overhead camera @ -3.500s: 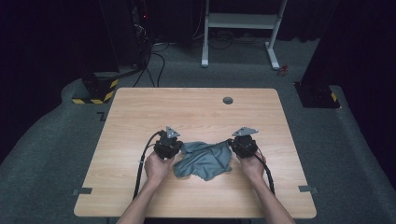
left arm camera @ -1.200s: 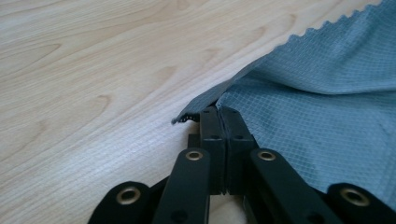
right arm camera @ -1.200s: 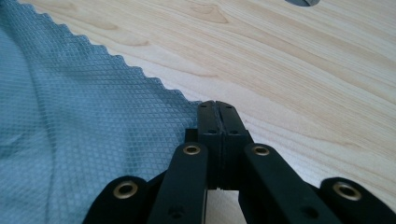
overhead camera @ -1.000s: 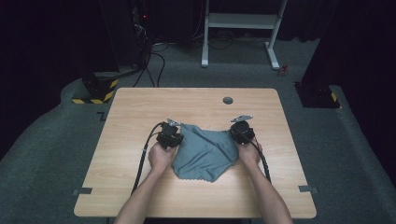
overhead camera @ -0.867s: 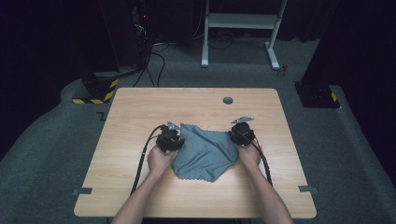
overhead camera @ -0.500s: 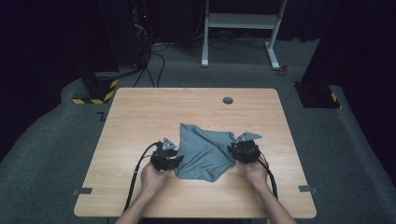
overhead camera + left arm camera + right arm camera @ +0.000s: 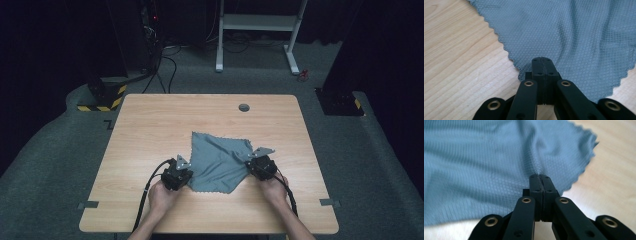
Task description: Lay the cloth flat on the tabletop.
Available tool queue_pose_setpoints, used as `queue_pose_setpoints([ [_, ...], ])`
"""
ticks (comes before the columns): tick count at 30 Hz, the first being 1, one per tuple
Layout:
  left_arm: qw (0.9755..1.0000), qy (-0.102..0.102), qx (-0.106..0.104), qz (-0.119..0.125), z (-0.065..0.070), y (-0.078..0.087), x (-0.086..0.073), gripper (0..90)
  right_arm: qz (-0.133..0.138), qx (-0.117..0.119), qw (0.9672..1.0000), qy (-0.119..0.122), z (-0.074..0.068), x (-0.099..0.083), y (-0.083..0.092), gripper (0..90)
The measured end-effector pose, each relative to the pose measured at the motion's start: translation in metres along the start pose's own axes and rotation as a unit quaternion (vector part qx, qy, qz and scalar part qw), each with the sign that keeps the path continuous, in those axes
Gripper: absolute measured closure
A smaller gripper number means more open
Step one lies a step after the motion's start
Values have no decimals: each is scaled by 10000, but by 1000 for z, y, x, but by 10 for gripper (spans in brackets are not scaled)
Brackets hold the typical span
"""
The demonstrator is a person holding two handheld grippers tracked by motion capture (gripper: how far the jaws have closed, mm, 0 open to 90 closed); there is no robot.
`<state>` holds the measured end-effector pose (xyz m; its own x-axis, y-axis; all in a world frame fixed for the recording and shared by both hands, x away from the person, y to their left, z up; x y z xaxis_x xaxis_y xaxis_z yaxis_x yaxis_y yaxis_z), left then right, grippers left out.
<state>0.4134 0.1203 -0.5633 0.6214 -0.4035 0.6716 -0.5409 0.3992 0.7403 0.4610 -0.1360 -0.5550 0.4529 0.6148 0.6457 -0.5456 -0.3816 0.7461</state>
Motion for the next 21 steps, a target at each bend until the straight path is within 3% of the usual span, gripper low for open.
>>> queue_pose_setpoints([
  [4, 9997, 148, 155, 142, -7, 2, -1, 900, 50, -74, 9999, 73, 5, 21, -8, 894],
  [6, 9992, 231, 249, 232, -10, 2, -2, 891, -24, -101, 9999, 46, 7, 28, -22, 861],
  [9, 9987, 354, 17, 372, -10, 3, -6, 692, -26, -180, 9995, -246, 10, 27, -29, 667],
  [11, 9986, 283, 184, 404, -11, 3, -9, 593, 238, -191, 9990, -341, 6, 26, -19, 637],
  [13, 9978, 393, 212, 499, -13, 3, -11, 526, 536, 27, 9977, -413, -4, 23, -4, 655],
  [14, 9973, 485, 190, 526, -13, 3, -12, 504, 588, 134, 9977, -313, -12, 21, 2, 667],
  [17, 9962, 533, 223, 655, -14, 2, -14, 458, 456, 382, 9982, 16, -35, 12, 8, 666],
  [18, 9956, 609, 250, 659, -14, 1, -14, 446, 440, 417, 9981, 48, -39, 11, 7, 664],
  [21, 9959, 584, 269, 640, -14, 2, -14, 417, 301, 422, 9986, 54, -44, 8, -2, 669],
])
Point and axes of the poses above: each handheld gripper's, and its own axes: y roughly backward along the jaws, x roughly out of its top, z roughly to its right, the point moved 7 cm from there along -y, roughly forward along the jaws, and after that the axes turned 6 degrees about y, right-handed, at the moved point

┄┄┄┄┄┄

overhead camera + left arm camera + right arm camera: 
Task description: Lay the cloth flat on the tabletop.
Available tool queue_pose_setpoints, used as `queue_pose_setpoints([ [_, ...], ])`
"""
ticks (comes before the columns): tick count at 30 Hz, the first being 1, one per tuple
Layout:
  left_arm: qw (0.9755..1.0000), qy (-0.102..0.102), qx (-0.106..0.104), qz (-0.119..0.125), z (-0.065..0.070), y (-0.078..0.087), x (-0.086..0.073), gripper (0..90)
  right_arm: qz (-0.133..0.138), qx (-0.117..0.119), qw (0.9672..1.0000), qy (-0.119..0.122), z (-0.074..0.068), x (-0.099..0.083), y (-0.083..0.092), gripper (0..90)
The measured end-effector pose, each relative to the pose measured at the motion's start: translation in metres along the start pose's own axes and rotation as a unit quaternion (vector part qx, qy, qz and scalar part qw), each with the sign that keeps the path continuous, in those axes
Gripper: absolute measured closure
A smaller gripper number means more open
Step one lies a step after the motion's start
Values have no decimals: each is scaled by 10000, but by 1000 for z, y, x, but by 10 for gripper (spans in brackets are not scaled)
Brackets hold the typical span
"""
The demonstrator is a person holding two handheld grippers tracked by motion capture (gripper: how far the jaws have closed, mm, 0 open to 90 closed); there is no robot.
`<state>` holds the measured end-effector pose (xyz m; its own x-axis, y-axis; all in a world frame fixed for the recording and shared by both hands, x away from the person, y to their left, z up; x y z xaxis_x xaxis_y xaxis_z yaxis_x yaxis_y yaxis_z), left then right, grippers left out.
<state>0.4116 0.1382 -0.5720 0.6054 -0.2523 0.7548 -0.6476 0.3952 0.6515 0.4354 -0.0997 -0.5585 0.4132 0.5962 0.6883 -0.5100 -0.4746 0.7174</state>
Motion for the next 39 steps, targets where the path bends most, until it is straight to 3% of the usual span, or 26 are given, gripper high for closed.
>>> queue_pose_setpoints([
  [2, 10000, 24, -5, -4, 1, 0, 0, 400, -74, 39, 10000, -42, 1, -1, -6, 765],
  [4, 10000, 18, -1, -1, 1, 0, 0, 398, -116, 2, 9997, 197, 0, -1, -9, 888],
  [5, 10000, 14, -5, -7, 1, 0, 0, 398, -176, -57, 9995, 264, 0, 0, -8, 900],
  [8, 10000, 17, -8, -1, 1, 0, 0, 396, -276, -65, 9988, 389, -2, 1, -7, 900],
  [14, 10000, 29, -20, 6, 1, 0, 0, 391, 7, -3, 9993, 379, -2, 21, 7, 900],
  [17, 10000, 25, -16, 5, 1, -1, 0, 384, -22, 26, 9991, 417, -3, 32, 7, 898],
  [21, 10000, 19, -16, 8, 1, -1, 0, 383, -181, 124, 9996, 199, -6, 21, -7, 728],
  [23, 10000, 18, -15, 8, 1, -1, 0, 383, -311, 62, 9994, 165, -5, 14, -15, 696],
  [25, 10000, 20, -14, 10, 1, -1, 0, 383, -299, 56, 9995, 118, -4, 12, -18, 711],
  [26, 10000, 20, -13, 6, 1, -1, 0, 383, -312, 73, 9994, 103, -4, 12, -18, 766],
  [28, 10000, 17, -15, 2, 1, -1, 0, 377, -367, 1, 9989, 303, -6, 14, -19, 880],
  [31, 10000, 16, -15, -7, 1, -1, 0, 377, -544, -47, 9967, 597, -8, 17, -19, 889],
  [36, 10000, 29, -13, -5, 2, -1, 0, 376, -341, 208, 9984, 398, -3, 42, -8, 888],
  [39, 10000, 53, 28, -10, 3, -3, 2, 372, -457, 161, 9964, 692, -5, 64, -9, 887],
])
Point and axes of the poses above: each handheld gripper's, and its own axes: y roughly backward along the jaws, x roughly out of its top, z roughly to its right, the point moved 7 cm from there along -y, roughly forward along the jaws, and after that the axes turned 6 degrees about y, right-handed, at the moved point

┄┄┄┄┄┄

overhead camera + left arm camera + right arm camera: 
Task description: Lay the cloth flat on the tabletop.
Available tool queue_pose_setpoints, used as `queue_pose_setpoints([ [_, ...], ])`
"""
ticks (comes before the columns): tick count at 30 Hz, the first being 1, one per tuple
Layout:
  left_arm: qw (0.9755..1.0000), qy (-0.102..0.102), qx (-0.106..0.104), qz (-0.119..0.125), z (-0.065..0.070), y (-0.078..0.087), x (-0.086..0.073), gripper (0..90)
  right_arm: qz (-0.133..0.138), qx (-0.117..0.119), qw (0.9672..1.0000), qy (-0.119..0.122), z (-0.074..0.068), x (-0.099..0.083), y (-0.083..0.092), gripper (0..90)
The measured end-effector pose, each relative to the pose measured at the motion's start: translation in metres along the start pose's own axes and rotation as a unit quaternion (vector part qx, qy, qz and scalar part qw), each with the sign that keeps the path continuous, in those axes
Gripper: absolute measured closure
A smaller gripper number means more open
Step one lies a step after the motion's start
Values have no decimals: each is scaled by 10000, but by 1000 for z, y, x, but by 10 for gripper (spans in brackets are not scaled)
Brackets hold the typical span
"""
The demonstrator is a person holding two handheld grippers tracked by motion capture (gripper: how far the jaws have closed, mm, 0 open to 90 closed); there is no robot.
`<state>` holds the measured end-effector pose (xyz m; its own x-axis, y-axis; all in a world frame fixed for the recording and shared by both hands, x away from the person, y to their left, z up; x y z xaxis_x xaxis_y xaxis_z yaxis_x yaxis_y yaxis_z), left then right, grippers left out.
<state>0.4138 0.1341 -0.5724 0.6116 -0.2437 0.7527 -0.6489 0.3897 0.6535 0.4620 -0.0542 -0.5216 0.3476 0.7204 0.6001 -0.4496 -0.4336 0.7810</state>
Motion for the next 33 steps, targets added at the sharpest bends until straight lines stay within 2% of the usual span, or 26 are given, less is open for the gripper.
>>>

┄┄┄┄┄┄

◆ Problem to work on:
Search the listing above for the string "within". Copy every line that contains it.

◆ Expected answer:
Motion for the next 21 steps, a target at each bend until the straight path is within 3% of the usual span, gripper low for open.
Motion for the next 33 steps, targets added at the sharpest bends until straight lines stay within 2% of the usual span, or 26 are given, less is open for the gripper.

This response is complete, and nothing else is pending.